- Stored data
━━━━━━━━
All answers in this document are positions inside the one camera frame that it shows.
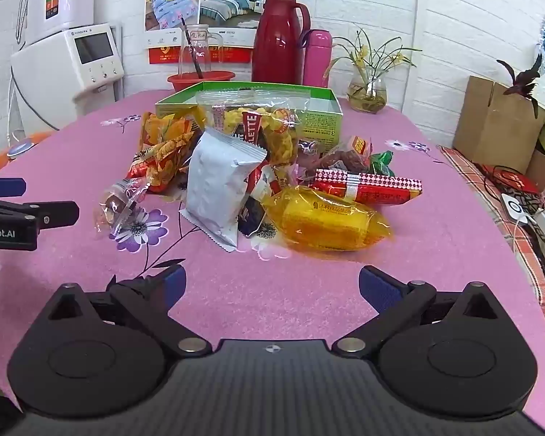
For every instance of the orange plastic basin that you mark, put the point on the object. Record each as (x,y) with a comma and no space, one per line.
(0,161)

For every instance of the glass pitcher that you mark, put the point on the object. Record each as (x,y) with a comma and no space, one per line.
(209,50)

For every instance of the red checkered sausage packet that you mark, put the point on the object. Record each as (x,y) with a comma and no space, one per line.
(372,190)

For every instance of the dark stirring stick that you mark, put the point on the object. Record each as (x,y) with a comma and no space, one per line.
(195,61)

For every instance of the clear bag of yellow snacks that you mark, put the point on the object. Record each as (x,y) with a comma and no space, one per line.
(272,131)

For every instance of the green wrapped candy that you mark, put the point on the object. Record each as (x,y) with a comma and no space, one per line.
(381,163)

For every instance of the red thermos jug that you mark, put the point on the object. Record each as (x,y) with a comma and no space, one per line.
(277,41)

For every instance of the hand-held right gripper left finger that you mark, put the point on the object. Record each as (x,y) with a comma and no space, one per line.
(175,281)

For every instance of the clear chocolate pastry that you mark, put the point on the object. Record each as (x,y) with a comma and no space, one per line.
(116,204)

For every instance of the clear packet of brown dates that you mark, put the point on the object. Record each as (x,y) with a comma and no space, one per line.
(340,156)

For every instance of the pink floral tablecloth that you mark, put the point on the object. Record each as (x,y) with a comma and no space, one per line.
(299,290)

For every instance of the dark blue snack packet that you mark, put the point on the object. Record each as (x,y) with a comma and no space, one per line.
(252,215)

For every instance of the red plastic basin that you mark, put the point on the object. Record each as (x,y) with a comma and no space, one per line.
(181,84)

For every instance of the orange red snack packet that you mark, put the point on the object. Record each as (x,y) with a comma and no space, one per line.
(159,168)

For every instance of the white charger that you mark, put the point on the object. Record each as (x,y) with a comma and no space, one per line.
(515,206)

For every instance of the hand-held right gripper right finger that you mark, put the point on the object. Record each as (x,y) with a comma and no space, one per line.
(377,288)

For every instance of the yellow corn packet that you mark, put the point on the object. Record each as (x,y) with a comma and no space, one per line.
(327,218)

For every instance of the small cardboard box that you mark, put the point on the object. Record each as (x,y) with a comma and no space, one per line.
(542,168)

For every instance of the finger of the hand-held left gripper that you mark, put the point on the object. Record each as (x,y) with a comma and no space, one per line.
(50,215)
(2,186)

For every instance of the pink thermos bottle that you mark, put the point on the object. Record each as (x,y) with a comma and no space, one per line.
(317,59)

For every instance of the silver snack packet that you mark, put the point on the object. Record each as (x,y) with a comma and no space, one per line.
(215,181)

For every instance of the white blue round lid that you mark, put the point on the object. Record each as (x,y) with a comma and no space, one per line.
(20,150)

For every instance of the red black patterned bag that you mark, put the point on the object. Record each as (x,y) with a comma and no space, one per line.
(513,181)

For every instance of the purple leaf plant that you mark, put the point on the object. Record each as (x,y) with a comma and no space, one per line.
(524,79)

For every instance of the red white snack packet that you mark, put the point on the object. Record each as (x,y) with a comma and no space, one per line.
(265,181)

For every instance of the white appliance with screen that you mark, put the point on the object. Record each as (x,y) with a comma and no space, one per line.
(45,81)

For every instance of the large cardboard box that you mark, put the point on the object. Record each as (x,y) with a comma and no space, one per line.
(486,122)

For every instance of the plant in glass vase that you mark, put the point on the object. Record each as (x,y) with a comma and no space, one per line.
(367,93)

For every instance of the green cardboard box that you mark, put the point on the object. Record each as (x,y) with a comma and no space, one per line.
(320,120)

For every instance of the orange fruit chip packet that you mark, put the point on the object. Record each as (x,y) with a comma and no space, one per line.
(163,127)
━━━━━━━━
- What you have to do
What are the lines from the one with "For every instance of the large" through the last line of the records above? Quote them exactly and add nothing.

- Task answer
For every instance of the large cardboard box that you mark, put the point on the object. Record each as (x,y) with a comma and no space, one per line.
(486,122)

For every instance of the plant in glass vase that you mark, put the point on the object. Record each as (x,y) with a comma and no space, one per line.
(367,93)

For every instance of the green cardboard box that you mark, put the point on the object. Record each as (x,y) with a comma and no space, one per line.
(320,120)

For every instance of the orange fruit chip packet that you mark, put the point on the object. Record each as (x,y) with a comma and no space, one per line.
(163,127)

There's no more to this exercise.